Hi everyone, join us this Thursday for our call on Accelerated Infrastructure for AI where we focus on hardware and infrastructure to support AI workloads on ICP. @icarus will lead the session :muscle: I’m looking forward to it, see you then

5 Likes

Hi everyone, thank you for today’s call (2025.09.18). Special thanks to @icarus for leading the call and sharing his expertise! This is the generated summary (short version, please find the long version here ): The call explored FPGA-based AI accelerators (e.g., Intel Agilex/Positron) as a flexible, “computer-on-a-card” middle path between expensive NVIDIA GPUs and risky ASICs for ICP. These cards (ARM cores + DDR4/HBM2, PCIe/400 GbE, BMC) run Linux and a transformer-optimized fabric that can load Hugging Face models, with vendors claiming ~2–3× better latency/throughput and energy efficiency vs H100 for mid-size LLMs thanks to mat-vec/dataflow specialization—and they’re field-reprogrammable for ongoing gains. The group discussed ICP fit: standardized 6-year hardware bets, TEE-enabled replica VMs with a simple, low-maintenance sidecar inference stack, and keeping security/determinism by avoiding external network exposure. Next steps center on a roadmap to first prototypes, evaluating vendor ecosystems, and seeding a hardware-oriented developer track (e.g., via ETH Zurich, lower-cost Agilex variants).

Links shared during the call:

1 Like

Hi everyone, this week’s session will be about non-determinism in LLMs :muscle:
We’ll discuss the links @apotheosis and @icarus shared about " Defeating Nondeterminism in LLM Inference":
GitHub: GitHub - thinking-machines-lab/batch_invariant_ops
Article: Defeating Nondeterminism in LLM Inference - Thinking Machines Lab

I’m looking forward to the session and seeing everyone then :+1:

3 Likes

Indeed!

In the larger context of LLM for blockchain — non deterministic output was a strong problem. But with determinism you can have consensus. i.e. run LLM directly within a consensus mechanism with a modest performance hit ~20% or so according to the paper.

Looking forward to the discussion.

2 Likes

Hi everyone, thank you for today’s call (2025.09.25). Special thanks to @apotheosis and @icarus for sharing the links about nondeterminism in LLMs that lead to this discussion! This is the generated summary (short version, please find the long version here ): This session explored a new perspective on determinism in LLM inference, highlighting that non-determinism stems primarily from batching rather than GPU floating-point math. The group discussed how enforcing deterministic batching could make LLM outputs consensus-safe for decentralized systems like the Internet Computer (IC), albeit at a performance trade-off. Determinism was connected to proofs of execution, zero-knowledge ML (ZKML), and trust layers for agent-to-agent interactions, with concrete implications for DeFi, regulated domains, and privacy-preserving use cases. The conversation also touched on practical verification strategies (hashes, black hole canisters, ZK proofs), the role of temperature in inference, and the IC’s unique advantages over TEE-based approaches, setting the stage for further exploration of standardized proof layers and asynchronous, verifiable AI agents.

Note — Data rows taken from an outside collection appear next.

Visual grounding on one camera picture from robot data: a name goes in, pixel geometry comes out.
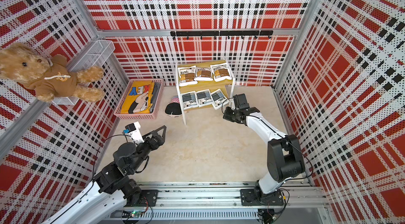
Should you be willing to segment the brown coffee bag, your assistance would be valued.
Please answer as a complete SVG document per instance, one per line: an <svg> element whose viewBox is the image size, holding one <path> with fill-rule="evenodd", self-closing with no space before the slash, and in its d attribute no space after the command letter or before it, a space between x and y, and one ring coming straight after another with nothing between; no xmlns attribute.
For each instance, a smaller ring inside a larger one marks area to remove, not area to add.
<svg viewBox="0 0 405 224"><path fill-rule="evenodd" d="M213 81L213 72L209 67L196 67L195 81Z"/></svg>
<svg viewBox="0 0 405 224"><path fill-rule="evenodd" d="M211 65L210 68L212 70L213 79L215 82L220 82L220 81L224 81L224 80L232 80L231 71L226 62Z"/></svg>
<svg viewBox="0 0 405 224"><path fill-rule="evenodd" d="M179 86L184 87L188 85L195 85L198 82L195 80L196 77L196 66L189 67L179 67Z"/></svg>

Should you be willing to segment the pink plastic basket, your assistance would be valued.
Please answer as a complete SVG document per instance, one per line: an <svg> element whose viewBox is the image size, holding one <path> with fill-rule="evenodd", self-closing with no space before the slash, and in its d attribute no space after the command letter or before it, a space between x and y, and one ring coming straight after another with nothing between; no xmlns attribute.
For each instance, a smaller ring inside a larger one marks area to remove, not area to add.
<svg viewBox="0 0 405 224"><path fill-rule="evenodd" d="M156 119L163 87L160 78L130 80L114 115L123 120Z"/></svg>

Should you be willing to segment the black hook rail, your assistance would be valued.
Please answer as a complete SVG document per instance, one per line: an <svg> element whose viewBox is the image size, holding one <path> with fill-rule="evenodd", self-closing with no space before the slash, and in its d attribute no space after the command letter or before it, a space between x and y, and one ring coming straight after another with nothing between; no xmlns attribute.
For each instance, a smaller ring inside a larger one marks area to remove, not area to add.
<svg viewBox="0 0 405 224"><path fill-rule="evenodd" d="M272 36L274 31L272 30L258 30L258 31L173 31L170 32L171 37L217 37L217 36Z"/></svg>

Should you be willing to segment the green circuit board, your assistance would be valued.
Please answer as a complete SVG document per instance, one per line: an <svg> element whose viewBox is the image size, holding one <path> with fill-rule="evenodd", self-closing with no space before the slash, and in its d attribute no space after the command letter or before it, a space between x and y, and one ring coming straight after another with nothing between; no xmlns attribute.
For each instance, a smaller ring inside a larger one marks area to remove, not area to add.
<svg viewBox="0 0 405 224"><path fill-rule="evenodd" d="M138 218L143 214L142 211L123 211L122 212L122 218L128 219L128 218Z"/></svg>

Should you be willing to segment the black doll with striped hat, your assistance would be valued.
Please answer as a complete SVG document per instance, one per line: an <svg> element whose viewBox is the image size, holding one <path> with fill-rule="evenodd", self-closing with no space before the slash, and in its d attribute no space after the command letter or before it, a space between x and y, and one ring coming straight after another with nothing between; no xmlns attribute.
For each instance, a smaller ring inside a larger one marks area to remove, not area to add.
<svg viewBox="0 0 405 224"><path fill-rule="evenodd" d="M178 96L172 97L171 102L165 108L165 114L170 117L179 117L182 115Z"/></svg>

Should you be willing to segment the yellow two-tier shelf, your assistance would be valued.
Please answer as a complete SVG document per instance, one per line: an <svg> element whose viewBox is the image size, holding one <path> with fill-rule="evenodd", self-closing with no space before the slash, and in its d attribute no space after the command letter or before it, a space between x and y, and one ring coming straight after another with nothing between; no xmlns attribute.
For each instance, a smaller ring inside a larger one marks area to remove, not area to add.
<svg viewBox="0 0 405 224"><path fill-rule="evenodd" d="M231 80L223 80L220 82L215 82L213 81L202 81L202 82L198 82L197 84L194 85L188 85L188 86L184 86L184 87L180 87L179 86L179 81L180 81L180 75L179 75L179 71L178 68L179 67L190 67L190 66L200 66L200 67L210 67L211 65L214 64L221 64L221 63L226 63L227 67L229 69L229 74L231 76ZM195 92L199 92L199 91L203 91L203 90L210 90L210 92L214 92L218 89L221 89L221 91L223 92L224 96L229 98L233 96L234 93L234 87L235 87L235 83L236 83L236 77L234 76L232 70L231 70L231 66L229 64L228 61L226 60L221 60L221 61L211 61L211 62L203 62L203 63L192 63L192 64L175 64L175 83L176 83L176 90L177 90L177 94L180 100L180 108L182 111L182 121L184 123L184 125L187 125L186 122L186 111L184 110L184 106L183 106L183 101L182 101L182 95L185 93L189 93L192 91Z"/></svg>

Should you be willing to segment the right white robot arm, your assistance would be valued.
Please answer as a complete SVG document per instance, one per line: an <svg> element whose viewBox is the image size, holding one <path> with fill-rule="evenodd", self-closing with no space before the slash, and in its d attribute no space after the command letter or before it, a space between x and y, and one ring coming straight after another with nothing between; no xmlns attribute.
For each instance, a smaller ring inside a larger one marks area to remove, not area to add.
<svg viewBox="0 0 405 224"><path fill-rule="evenodd" d="M250 107L245 94L232 97L234 107L227 107L223 118L252 129L267 146L267 174L259 179L261 194L270 194L285 182L305 172L305 161L298 138L288 135L266 120L259 109Z"/></svg>

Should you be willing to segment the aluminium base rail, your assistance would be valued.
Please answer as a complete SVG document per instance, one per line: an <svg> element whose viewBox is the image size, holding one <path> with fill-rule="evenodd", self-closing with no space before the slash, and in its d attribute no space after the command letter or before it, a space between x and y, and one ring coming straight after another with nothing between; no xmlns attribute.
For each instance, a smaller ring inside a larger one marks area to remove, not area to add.
<svg viewBox="0 0 405 224"><path fill-rule="evenodd" d="M252 220L265 224L331 224L332 210L319 187L288 182L261 194L253 182L143 182L141 200L127 204L101 221L153 224L169 220ZM122 218L123 211L142 211L138 218Z"/></svg>

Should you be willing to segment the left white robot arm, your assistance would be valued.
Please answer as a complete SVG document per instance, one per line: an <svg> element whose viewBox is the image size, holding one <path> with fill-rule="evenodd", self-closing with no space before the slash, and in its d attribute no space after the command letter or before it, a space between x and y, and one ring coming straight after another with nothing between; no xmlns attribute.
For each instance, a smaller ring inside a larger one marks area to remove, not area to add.
<svg viewBox="0 0 405 224"><path fill-rule="evenodd" d="M150 153L165 143L164 125L141 137L140 143L126 142L113 154L113 161L92 177L90 184L45 224L97 224L104 217L141 200L142 190L131 175L142 173Z"/></svg>

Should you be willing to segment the grey coffee bag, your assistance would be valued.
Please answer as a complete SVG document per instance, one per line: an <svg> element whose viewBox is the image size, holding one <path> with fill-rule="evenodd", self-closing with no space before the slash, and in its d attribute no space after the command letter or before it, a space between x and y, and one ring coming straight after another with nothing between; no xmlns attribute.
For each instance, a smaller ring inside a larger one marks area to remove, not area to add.
<svg viewBox="0 0 405 224"><path fill-rule="evenodd" d="M196 95L199 108L212 105L214 102L209 89L198 91L196 92Z"/></svg>
<svg viewBox="0 0 405 224"><path fill-rule="evenodd" d="M197 94L195 91L183 93L181 95L184 110L198 108Z"/></svg>
<svg viewBox="0 0 405 224"><path fill-rule="evenodd" d="M215 110L221 109L224 105L229 103L229 99L224 95L221 89L211 93L213 99L212 106Z"/></svg>

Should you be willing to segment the yellow printed folded cloth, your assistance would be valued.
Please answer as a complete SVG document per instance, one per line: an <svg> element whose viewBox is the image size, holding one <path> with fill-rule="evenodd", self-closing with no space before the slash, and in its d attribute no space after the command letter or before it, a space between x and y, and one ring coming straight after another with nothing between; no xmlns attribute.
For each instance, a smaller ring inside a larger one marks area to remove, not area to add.
<svg viewBox="0 0 405 224"><path fill-rule="evenodd" d="M146 114L150 113L153 105L155 83L153 81L134 81L129 85L129 90L121 106L121 114Z"/></svg>

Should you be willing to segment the brown teddy bear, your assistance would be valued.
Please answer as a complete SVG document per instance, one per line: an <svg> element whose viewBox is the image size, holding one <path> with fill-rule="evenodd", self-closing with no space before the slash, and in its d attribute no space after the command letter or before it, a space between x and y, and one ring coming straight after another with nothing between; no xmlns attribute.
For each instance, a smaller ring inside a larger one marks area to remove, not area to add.
<svg viewBox="0 0 405 224"><path fill-rule="evenodd" d="M98 102L105 92L85 87L103 78L103 68L92 66L78 72L66 68L63 55L45 58L23 43L14 43L1 50L1 79L12 80L35 91L42 102L50 103L57 97L76 97L87 102Z"/></svg>

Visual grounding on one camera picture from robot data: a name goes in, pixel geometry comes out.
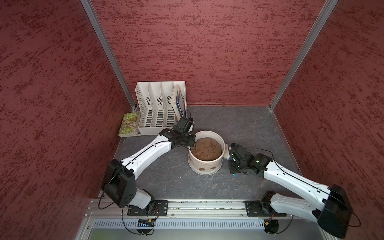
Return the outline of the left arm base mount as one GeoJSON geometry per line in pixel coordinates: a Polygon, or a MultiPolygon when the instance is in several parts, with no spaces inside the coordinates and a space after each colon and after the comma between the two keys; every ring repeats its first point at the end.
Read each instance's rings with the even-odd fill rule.
{"type": "Polygon", "coordinates": [[[129,206],[127,216],[130,217],[165,217],[168,214],[169,201],[152,200],[147,207],[141,209],[129,206]]]}

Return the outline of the white ceramic pot with mud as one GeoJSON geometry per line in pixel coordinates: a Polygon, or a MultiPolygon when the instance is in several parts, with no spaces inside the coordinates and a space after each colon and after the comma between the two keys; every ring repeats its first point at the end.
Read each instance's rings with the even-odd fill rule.
{"type": "Polygon", "coordinates": [[[228,145],[217,133],[200,131],[196,133],[196,145],[189,150],[189,166],[199,175],[213,175],[221,168],[227,148],[228,145]]]}

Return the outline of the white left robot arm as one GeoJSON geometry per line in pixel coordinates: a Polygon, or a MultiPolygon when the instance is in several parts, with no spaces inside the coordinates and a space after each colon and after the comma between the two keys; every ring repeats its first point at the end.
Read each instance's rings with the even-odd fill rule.
{"type": "Polygon", "coordinates": [[[195,140],[196,135],[192,133],[180,134],[171,129],[162,130],[152,142],[137,153],[121,161],[113,159],[109,162],[101,186],[102,193],[119,208],[127,206],[151,208],[154,197],[138,189],[136,180],[159,157],[175,147],[192,148],[195,146],[195,140]]]}

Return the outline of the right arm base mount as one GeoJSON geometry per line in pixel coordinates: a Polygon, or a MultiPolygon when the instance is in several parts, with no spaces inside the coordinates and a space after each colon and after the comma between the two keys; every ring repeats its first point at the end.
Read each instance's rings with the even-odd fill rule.
{"type": "Polygon", "coordinates": [[[248,217],[286,217],[287,214],[277,213],[269,204],[261,201],[245,201],[248,217]]]}

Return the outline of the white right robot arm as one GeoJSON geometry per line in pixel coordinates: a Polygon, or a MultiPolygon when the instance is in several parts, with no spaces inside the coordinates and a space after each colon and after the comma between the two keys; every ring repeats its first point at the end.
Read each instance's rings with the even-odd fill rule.
{"type": "Polygon", "coordinates": [[[259,176],[298,195],[291,198],[268,191],[261,200],[246,202],[249,217],[265,217],[266,233],[281,234],[276,217],[290,215],[312,221],[336,238],[346,237],[354,211],[342,187],[316,183],[280,165],[273,155],[253,155],[249,150],[236,143],[229,146],[228,162],[232,175],[259,176]]]}

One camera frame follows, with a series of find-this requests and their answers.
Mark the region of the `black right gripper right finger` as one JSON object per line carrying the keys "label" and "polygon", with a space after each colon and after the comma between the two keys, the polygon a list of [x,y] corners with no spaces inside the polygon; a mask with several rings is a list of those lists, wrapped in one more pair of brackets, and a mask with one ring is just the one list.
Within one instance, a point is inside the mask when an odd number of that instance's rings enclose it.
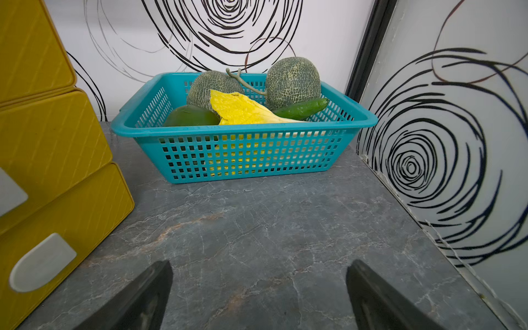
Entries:
{"label": "black right gripper right finger", "polygon": [[356,259],[346,270],[346,287],[359,329],[441,329],[411,301]]}

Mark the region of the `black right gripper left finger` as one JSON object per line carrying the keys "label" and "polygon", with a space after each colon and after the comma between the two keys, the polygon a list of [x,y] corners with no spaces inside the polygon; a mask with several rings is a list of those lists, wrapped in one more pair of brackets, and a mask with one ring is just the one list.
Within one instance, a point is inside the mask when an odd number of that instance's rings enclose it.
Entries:
{"label": "black right gripper left finger", "polygon": [[156,261],[77,329],[159,329],[173,283],[168,260]]}

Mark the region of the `yellow plastic drawer cabinet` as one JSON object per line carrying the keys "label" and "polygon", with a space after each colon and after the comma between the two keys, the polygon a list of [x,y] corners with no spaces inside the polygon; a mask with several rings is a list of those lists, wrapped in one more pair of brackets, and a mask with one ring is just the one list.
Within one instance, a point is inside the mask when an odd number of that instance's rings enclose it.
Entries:
{"label": "yellow plastic drawer cabinet", "polygon": [[1,2],[1,328],[15,329],[134,202],[43,1]]}

Links shared during the call:

2 Likes

Hi everyone, I hope you’re having a great start to your week! For this week’s call, are there any items you would like to see on the agenda, or is there anything you would like to present or discuss during the call?

1 Like

I will not be able to make this week. But there is a whole web3 convo around trustless agents and erc-8004. It might be good for people to look into that and take notes on how ICP can be used for that, and probably much more.

1 Like

Here is the top post explaining ICaiBus which I was talking about in the DeAI meeting just now.

2 Likes

Hi everyone, thank you for today’s call (2025.10.02). This is the generated summary (short version, please find the long version here ): The group aligned on practical limits of running large AI fully inside IC’s WASM/consensus, explored paths to higher throughput via async “sidecar” compute on node hardware (and future accelerators), and proposed a parallel initiative to standardize trust/minimal-trust tooling for agents (identity, reputation, registries). A recurring monthly session for hardware acceleration will continue, and a new monthly track for agent tooling & standards is proposed. Pub/Sub on IC (ICRC-77/-72; “ICAIBus”) was highlighted as a fit for async AI workflows. Next week features ICP Coder (Motoko AI assistant) @Gianm ; an FPGA deep-dive update is planned in 2 weeks @icarus .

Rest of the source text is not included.